Please transcribe the data that follows exactly as given, leaving out every picture.
--------------------
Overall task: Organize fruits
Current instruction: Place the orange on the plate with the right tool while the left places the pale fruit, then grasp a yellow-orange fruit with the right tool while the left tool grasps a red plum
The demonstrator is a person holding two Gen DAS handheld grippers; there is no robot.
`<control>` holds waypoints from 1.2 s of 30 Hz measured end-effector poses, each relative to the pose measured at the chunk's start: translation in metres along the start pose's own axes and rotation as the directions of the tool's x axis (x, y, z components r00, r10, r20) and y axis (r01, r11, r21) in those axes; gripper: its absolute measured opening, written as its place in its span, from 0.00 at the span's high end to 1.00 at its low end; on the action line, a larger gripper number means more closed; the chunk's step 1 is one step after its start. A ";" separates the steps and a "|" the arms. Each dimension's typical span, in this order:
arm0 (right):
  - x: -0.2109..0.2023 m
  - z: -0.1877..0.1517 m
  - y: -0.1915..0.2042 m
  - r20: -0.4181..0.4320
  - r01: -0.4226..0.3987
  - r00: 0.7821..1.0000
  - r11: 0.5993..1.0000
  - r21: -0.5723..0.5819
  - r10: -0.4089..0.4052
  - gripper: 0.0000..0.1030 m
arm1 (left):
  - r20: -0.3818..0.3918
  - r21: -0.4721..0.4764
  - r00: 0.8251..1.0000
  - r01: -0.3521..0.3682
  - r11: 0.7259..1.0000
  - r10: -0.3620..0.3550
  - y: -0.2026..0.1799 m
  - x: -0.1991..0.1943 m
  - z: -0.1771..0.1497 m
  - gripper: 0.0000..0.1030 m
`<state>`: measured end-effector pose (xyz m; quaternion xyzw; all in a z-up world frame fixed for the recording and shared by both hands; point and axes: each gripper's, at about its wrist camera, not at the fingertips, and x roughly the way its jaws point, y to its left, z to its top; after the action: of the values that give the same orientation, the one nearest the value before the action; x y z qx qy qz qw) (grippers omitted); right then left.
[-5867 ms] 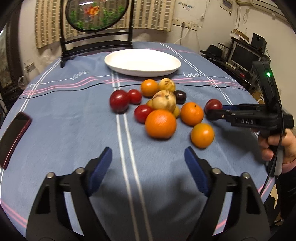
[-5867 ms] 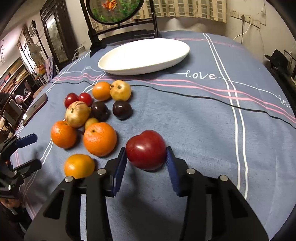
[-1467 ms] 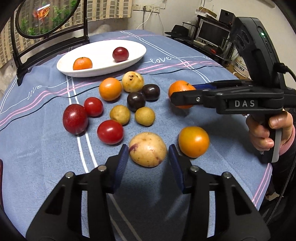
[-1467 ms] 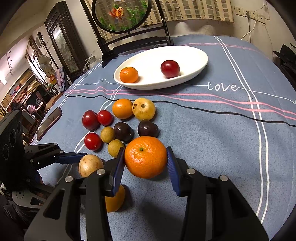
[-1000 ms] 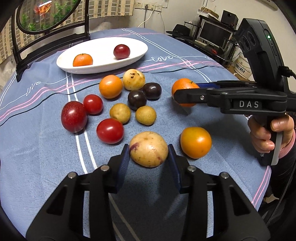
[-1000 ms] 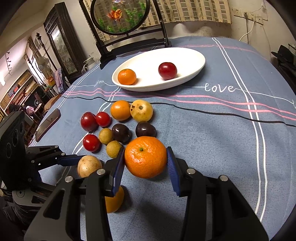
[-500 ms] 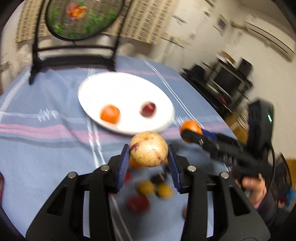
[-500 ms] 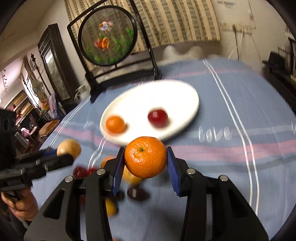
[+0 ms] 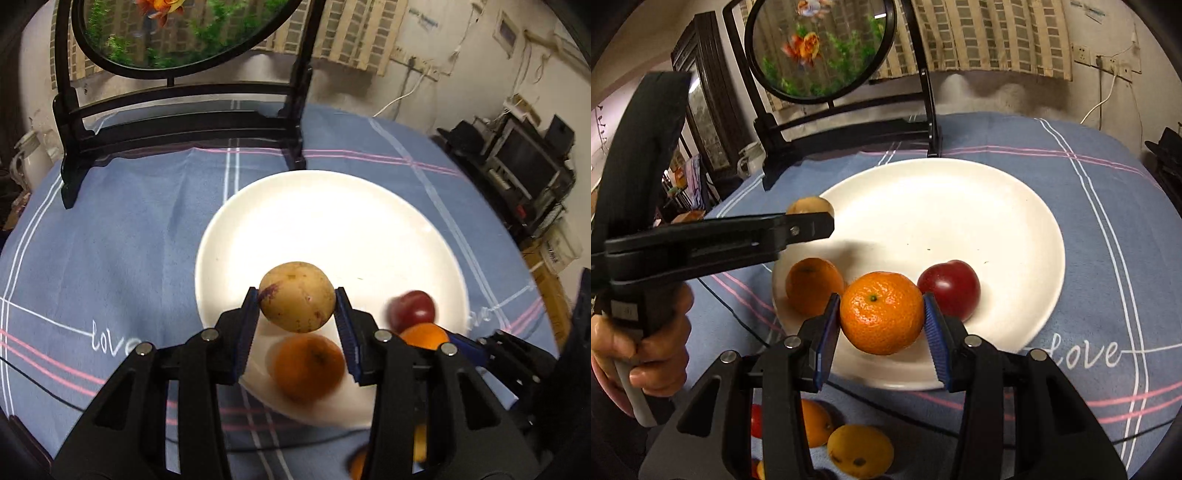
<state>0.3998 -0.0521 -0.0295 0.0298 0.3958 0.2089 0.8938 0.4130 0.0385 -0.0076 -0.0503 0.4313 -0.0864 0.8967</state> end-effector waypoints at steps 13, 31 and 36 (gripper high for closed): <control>-0.039 -0.008 0.016 0.036 0.022 0.999 0.998 -0.059 -0.020 0.51 | 0.112 0.041 0.988 -0.112 0.993 0.107 0.001 -0.064 -0.036 0.06; -0.126 -0.160 0.057 -0.080 -0.033 0.997 0.987 -0.158 0.021 0.51 | 0.145 0.084 0.989 -0.014 0.996 0.001 -0.011 -0.127 -0.179 0.04; -0.126 -0.162 0.051 -0.093 0.008 0.996 0.994 -0.105 -0.018 0.51 | 0.152 0.110 0.988 -0.054 0.992 0.037 -0.015 -0.125 -0.181 0.04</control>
<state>0.1897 -0.0734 -0.0414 -0.0292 0.4261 0.2247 0.8758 0.1934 0.0456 -0.0221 0.0046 0.3583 -0.0862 0.9296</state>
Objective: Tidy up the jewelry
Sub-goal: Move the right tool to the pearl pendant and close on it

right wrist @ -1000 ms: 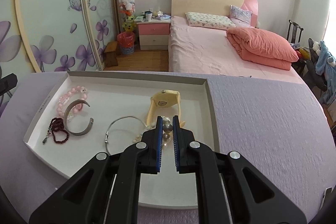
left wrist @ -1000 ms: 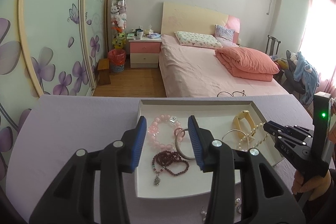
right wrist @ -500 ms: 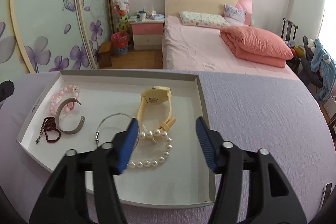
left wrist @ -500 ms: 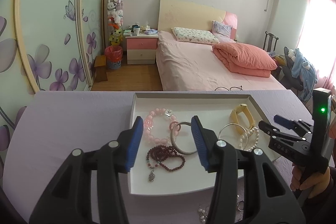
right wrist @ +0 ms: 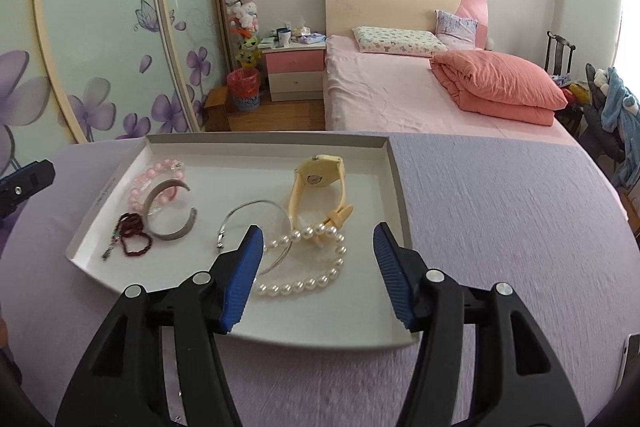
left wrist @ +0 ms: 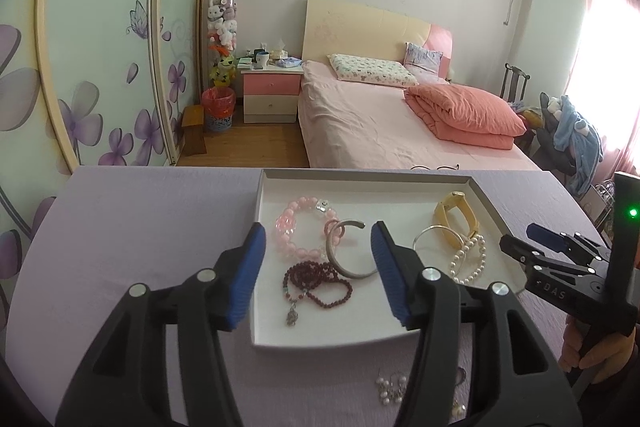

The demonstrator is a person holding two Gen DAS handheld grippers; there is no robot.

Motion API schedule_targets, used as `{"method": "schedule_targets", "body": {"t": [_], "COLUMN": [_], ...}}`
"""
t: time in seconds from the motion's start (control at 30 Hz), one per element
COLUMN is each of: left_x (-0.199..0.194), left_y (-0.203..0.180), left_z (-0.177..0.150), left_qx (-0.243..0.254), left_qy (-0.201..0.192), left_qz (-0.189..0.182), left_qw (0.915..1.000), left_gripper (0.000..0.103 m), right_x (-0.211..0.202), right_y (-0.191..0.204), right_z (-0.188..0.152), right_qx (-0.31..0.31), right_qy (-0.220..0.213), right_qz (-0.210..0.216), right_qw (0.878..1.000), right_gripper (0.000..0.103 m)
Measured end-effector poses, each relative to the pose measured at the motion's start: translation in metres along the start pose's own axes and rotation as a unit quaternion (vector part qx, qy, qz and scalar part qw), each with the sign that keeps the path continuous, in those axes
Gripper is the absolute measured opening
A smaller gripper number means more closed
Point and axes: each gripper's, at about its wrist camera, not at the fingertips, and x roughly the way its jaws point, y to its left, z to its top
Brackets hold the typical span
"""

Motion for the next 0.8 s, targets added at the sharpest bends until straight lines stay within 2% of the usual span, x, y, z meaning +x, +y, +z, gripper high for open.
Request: {"method": "schedule_targets", "body": {"t": [0.1, 0.4, 0.53, 0.8], "left_x": [-0.011, -0.047, -0.059, -0.074], "left_y": [0.002, 0.011, 0.01, 0.01], "left_z": [-0.01, -0.051, -0.069, -0.098], "left_qx": [-0.002, -0.004, 0.0, 0.012], "left_qy": [-0.001, 0.001, -0.003, -0.001], "left_qz": [-0.002, -0.003, -0.006, -0.009], "left_qw": [1.0, 1.0, 1.0, 0.9999], "left_gripper": [0.059, 0.076, 0.086, 0.097], "right_x": [-0.015, -0.056, -0.064, -0.063], "right_y": [0.003, 0.022, 0.035, 0.069], "right_z": [-0.011, -0.063, -0.089, -0.125], "right_qx": [0.006, 0.007, -0.002, -0.048], "right_qy": [-0.002, 0.008, 0.024, 0.065], "right_qz": [0.016, 0.063, 0.078, 0.089], "right_qw": [1.0, 0.998, 0.997, 0.993], "right_gripper": [0.058, 0.058, 0.058, 0.058]}}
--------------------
Output below:
Overall task: Organize fruits
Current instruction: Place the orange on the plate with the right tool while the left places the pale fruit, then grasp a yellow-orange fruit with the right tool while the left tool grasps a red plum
The demonstrator is a person holding two Gen DAS handheld grippers; there is no robot.
`<control>` holds waypoints from 1.2 s of 30 Hz measured end-effector poses, each relative to the pose measured at the chunk's start: translation in metres along the start pose's own axes and rotation as the directions of the tool's x axis (x, y, z components r00, r10, r20) and y axis (r01, r11, r21) in those axes; gripper: its absolute measured opening, written as its place in its span, from 0.00 at the span's high end to 1.00 at its low end; on the action line, a larger gripper number means more closed; the chunk's step 1 is one step after its start. A ";" separates the steps and a "|" the arms. Each dimension's typical span, in this order:
arm0 (right):
  - x: -0.2109..0.2023 m
  - z: -0.1877..0.1517 m
  - y: -0.1915..0.2042 m
  - r20: -0.4181..0.4320
  - r01: -0.4226..0.3987
  - r00: 0.7821..1.0000
  - r11: 0.5993..1.0000
  - r21: -0.5723..0.5819
  - r10: -0.4089..0.4052
  - gripper: 0.0000..0.1030 m
arm1 (left):
  - r20: -0.3818..0.3918
  - r21: -0.4721..0.4764
  - r00: 0.8251..1.0000
  - r01: -0.3521..0.3682
  - r11: 0.7259..1.0000
  - r10: -0.3620..0.3550
  - y: -0.2026..0.1799 m
  - x: -0.1991..0.1943 m
  - z: -0.1771..0.1497 m
  - gripper: 0.0000..0.1030 m
`<state>`: measured end-effector pose (xyz m; quaternion xyzw; all in a z-up world frame fixed for the recording and shared by both hands; point and axes: each gripper's, at about its wrist camera, not at the fingertips, and x roughly the way its jaws point, y to its left, z to its top; after the action: of the values that give the same orientation, the one nearest the value before the action; x y z qx qy qz qw) (grippers omitted); right then left.
[-5867 ms] 
[-5867 ms] 
[-1467 ms] 
[-1467 ms] 
[-1000 ms] 
[-1000 ms] 
[-500 ms] 
[-500 ms] 
[+0 ms] 
<state>0.3998 -0.0521 -0.0295 0.0298 0.3958 0.2089 0.8938 0.4130 0.0385 -0.0076 -0.0503 0.4313 -0.0864 0.8967</state> end-effector waypoints at steps 13, 31 and 36 (gripper high for closed): <control>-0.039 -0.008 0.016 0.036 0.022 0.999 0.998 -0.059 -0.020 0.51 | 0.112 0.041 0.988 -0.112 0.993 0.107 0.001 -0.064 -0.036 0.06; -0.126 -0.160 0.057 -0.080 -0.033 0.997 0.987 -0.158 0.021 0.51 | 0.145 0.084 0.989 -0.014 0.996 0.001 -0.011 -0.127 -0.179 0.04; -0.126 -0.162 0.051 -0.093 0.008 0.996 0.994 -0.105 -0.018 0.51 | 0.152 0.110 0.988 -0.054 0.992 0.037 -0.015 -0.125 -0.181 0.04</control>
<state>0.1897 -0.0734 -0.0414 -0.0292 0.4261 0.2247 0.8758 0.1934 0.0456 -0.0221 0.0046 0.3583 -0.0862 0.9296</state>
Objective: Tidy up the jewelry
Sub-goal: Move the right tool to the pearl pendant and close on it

right wrist @ -1000 ms: 
left wrist @ -1000 ms: 
right wrist @ -500 ms: 
left wrist @ -500 ms: 
right wrist @ +0 ms: 
left wrist @ +0 ms: 

The demonstrator is a person holding two Gen DAS handheld grippers; there is no robot.

Motion API schedule_targets, used as `{"method": "schedule_targets", "body": {"t": [_], "COLUMN": [_], ...}}`
"""
t: time in seconds from the motion's start (control at 30 Hz), one per element
COLUMN is each of: left_x (-0.199..0.194), left_y (-0.203..0.180), left_z (-0.177..0.150), left_qx (-0.243..0.254), left_qy (-0.201..0.192), left_qz (-0.189..0.182), left_qw (0.915..1.000), left_gripper (0.000..0.103 m), right_x (-0.211..0.202), right_y (-0.191..0.204), right_z (-0.188..0.152), right_qx (-0.31..0.31), right_qy (-0.220..0.213), right_qz (-0.210..0.216), right_qw (0.878..1.000), right_gripper (0.000..0.103 m)
Measured end-effector poses, each relative to the pose measured at the motion's start: translation in metres along the start pose's own axes and rotation as a unit quaternion (vector part qx, qy, qz and scalar part qw), each with the sign that keeps the path continuous, in those axes
Gripper is the absolute measured opening
A smaller gripper number means more closed
Point and axes: each gripper's, at about its wrist camera, not at the fingertips, and x roughly the way its jaws point, y to its left, z to its top
Brackets hold the typical span
"""

Motion for the next 0.8 s, targets added at the sharpest bends until straight lines stay within 2% of the usual span, x, y, z meaning +x, +y, +z, gripper high for open.
Request: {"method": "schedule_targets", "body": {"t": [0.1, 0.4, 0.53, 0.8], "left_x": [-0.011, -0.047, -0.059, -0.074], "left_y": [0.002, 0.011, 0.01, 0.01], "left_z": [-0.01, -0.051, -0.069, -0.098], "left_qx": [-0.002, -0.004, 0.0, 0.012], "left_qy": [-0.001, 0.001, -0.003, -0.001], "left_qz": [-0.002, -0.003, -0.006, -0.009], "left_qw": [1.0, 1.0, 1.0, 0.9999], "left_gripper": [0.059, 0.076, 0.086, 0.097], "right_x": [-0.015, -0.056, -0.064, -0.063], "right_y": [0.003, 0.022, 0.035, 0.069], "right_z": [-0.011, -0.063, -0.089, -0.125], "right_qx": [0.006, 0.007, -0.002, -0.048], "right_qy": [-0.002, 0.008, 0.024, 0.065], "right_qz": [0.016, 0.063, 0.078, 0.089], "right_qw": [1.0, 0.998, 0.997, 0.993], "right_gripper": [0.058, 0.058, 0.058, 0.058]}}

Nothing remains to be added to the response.